Indexes
ArcadeDB supports multiple index algorithms, each optimized for different access patterns:
-
LSM Tree (default) — Optimized for range scans, ordered iteration, and write-heavy workloads.
-
Hash Index — O(1) equality lookups using extendable hashing. Best for primary key access, JOINs, and edge traversal where ordering is not needed.
LSM Tree algorithm
LSM tree is a type of data structure that is used to store and retrieve data efficiently. It works by organizing data in a tree-like structure, where each node in the tree represents a certain range of data.
Here’s how it works:
-
When you want to store a piece of data in the LSM tree, it first goes into a special part of the tree called a "write buffer." The write buffer is like a temporary storage area where new data is kept until it’s ready to be added to the tree.
-
When the write buffer gets full, the LSM tree will "flush" the data from the write buffer into the main part of the tree. This is done by creating a new node in the tree and adding the data from the write buffer to it.
-
As more and more data is added to the tree, it will eventually become too large to be stored in memory (this is known as "overflowing"). When this happens, the LSM tree will start to "compact" the data by moving some of it to disk storage. This allows the tree to continue growing without running out of memory.
-
When you want to retrieve a piece of data from the LSM tree, the algorithm will search for it in the write buffer, the main part of the tree, and any data that has been compacted to disk storage. If the data is found, it will be returned to you
LSM Tree vs B+Tree
B+Tree is the most common algorithm used by relational DBMSs. What are the differences?
-
LSM tree and B+ tree are both data structures that are commonly used to store and retrieve data efficiently. Here are some of the main advantages of LSM tree over B+ tree:
-
LSM tree is more efficient for writes: LSM tree uses a write buffer to temporarily store new data, which allows it to batch writes and reduce the number of disk accesses required. This can make it faster than B+ tree for inserting large amounts of data.
-
LSM tree is more efficient for compaction: Because LSM tree stores data in a sorted fashion, it can compact data more efficiently by simply merging sorted data sets. B+ tree, on the other hand, requires more complex rebalancing operations when compacting data.
-
LSM tree is more space-efficient: LSM tree stores data in a compact, sorted format, which can make it more space-efficient than B+ tree. This can be especially useful when storing large amounts of data on disk.
-
However, there are also some potential disadvantages of LSM tree compared to B+ tree. For example, B+ tree may be faster for queries that require range scans or random access, and it may be easier to implement in some cases.

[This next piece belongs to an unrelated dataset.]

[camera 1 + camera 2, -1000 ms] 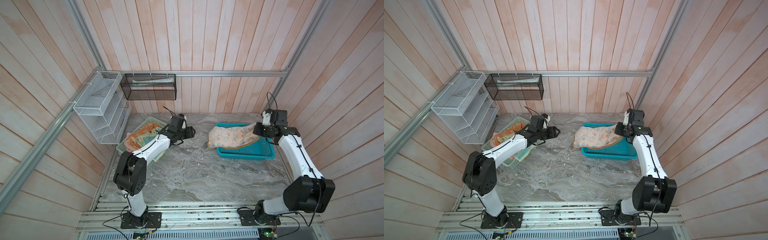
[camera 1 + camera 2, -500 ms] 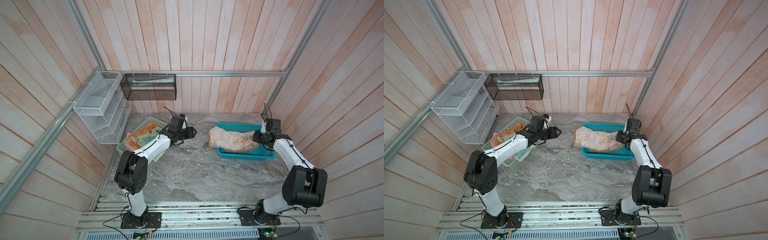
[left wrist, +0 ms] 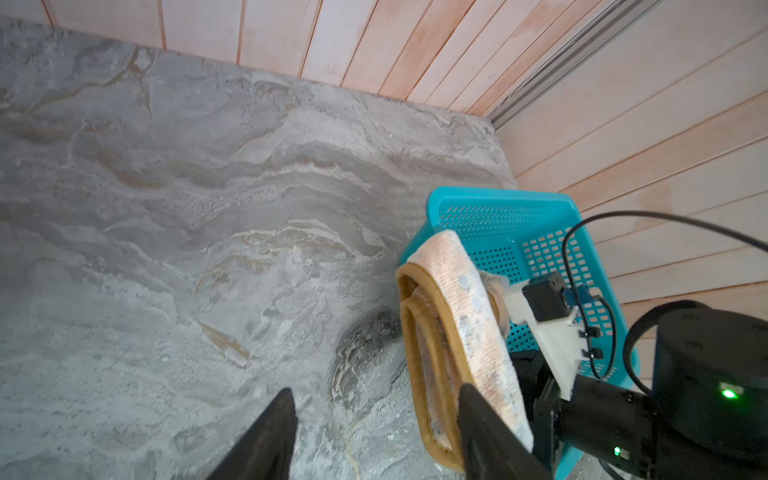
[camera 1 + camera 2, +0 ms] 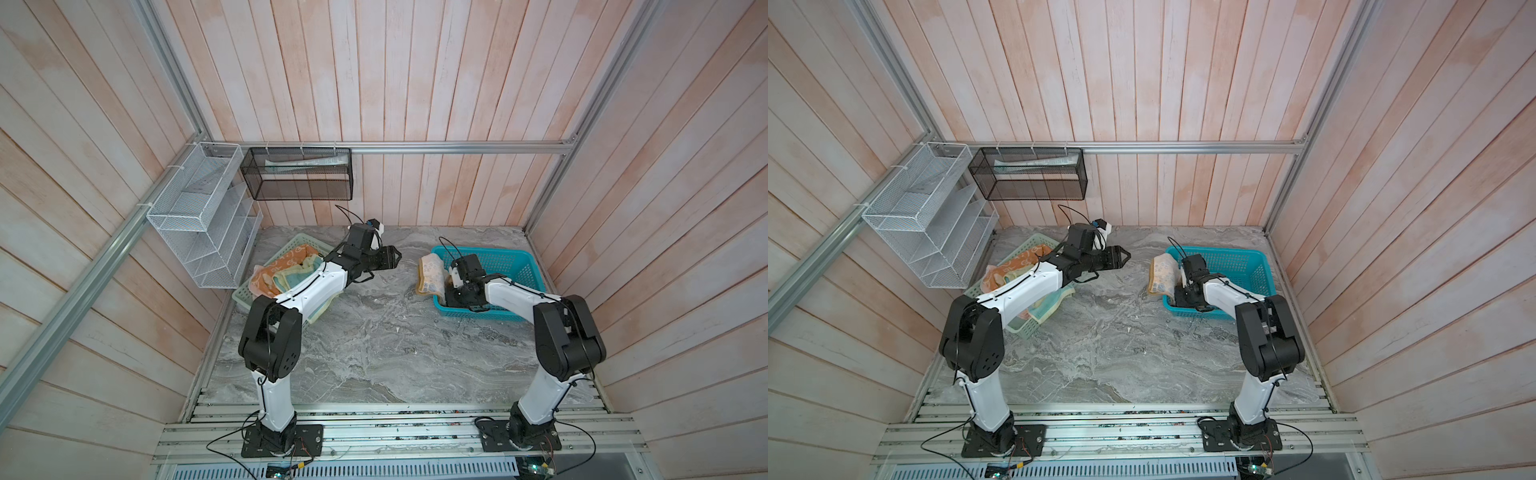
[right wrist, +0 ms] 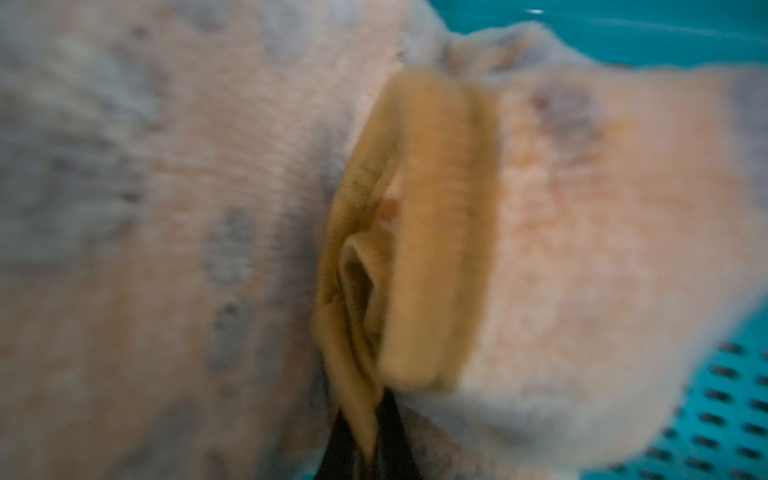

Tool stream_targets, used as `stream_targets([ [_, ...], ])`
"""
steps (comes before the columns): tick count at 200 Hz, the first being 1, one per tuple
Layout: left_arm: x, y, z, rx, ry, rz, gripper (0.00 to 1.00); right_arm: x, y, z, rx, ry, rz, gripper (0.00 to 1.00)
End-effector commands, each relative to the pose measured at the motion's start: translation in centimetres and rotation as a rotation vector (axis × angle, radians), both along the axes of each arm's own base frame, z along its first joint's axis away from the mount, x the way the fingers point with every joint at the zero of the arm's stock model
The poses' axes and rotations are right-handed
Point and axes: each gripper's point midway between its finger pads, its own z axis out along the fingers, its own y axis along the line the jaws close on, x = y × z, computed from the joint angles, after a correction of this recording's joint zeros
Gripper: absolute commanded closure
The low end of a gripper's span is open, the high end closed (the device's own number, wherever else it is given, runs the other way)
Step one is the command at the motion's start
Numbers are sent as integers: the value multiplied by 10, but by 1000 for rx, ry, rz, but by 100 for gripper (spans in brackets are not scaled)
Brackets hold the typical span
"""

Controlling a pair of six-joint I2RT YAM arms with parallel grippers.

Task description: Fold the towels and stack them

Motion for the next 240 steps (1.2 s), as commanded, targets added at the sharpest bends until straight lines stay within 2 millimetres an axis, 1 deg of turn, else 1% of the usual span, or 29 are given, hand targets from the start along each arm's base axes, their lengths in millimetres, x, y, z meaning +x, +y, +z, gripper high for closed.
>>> stream_targets([
  [1, -8, 17, 3, 18, -7, 30, 36, -1, 40, 0, 55, 9, 76, 100],
  [25, -16, 33, 1, 29, 2, 71, 36, -17, 85, -7, 77, 39, 181, 100],
  [42, -18, 45, 2, 34, 3, 99, 36, -27, 111, -3, 99, 45, 228, 100],
  [56, -19, 54, 6, 36, -1, 123, 36, -31, 126, 5, 117, 37, 252, 100],
  [67, -19, 60, 11, 36, -10, 137, 36, -29, 130, 17, 125, 25, 250, 100],
  [78, -19, 65, 18, 37, -24, 150, 36, -23, 126, 33, 106, -5, 230, 100],
  [90, -19, 70, 26, 34, -43, 161, 36, -13, 118, 59, 75, -56, 212, 100],
  [111, -16, 77, 38, 27, -68, 177, 36, 3, 99, 110, 45, -137, 185, 100],
  [132, -12, 85, 45, 23, -81, 193, 36, 16, 83, 157, 39, -218, 163, 100],
  [150, -10, 89, 48, 22, -86, 201, 36, 22, 73, 187, 29, -282, 163, 100],
  [184, -10, 93, 48, 21, -88, 207, 36, 30, 54, 222, 3, -328, 148, 100],
  [200, -10, 94, 47, 22, -87, 207, 36, 35, 46, 233, -14, -347, 142, 100],
  [240, -12, 95, 43, 29, -80, 202, 36, 43, 16, 235, -31, -334, 89, 100],
])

If you’re interested to ArcadeDB’s LSM-Tree index implementation detail, look at LSM-Tree
Hash Index algorithm
ArcadeDB’s Hash Index uses extendable hashing, a disk-oriented algorithm that provides O(1) equality lookups with typically 1-2 page reads.
How it works
-
Each key is hashed to produce a binary hash code. The index maintains a global depth — the number of leading bits used from each hash.
-
A directory maps each possible bit prefix (2globalDepth entries) to a bucket page. Multiple directory entries can point to the same bucket if the bucket’s local depth is less than the global depth.
-
To look up a key, the index hashes the key, reads the directory entry for the corresponding prefix, and reads the target bucket page. The key is found via binary search within the bucket.
-
When a bucket overflows, it splits: the bucket’s local depth increases by one, and entries are redistributed based on the additional bit. If the local depth exceeds the global depth, the directory doubles in size.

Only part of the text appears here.